Output everything in the listing exactly, with no line missing.

########################################

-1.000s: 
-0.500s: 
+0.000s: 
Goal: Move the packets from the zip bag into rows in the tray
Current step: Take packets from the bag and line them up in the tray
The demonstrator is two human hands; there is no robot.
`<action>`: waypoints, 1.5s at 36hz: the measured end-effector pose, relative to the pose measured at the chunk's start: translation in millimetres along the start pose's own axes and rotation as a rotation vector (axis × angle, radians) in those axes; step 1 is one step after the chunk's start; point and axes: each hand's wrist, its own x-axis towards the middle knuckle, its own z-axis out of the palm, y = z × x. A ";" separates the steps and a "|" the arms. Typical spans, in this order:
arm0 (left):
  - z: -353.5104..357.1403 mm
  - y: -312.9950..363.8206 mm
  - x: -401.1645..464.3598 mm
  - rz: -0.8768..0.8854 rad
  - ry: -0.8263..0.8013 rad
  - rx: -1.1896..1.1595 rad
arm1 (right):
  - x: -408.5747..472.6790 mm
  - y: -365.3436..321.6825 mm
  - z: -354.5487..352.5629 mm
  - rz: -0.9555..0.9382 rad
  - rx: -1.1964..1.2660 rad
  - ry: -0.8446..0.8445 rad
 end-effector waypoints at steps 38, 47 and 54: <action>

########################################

§ Task solution:
-1.000s: 
-0.500s: 
+0.000s: 
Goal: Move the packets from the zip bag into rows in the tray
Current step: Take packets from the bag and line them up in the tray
The demonstrator is two human hands; there is no robot.
`<action>`: waypoints, 1.5s at 36hz: the measured end-effector pose, relative to the pose measured at the chunk's start: translation in millimetres along the start pose's own axes and rotation as a rotation vector (axis × angle, radians) in those axes; step 1 is one step after the chunk's start; point and axes: each hand's wrist, its own x-axis towards the middle knuckle, its own z-axis out of the palm, y = z × x. A ";" separates the steps and a "|" the arms. Typical spans, in this order:
arm0 (left):
  - z: -353.5104..357.1403 mm
  - y: -312.9950..363.8206 mm
  - x: -401.1645..464.3598 mm
  - rz: -0.8768..0.8854 rad
  - ry: -0.8263..0.8013 rad
  - rx: -1.1896..1.1595 rad
arm1 (right):
  - x: -408.5747..472.6790 mm
  - y: -365.3436..321.6825 mm
  - z: -354.5487..352.5629 mm
  - rz: -0.9555..0.9382 rad
  - rx: -1.1964..1.2660 rad
  - ry: -0.8446..0.8445 rad
 end-effector waypoints at steps 38, 47 and 54: <action>

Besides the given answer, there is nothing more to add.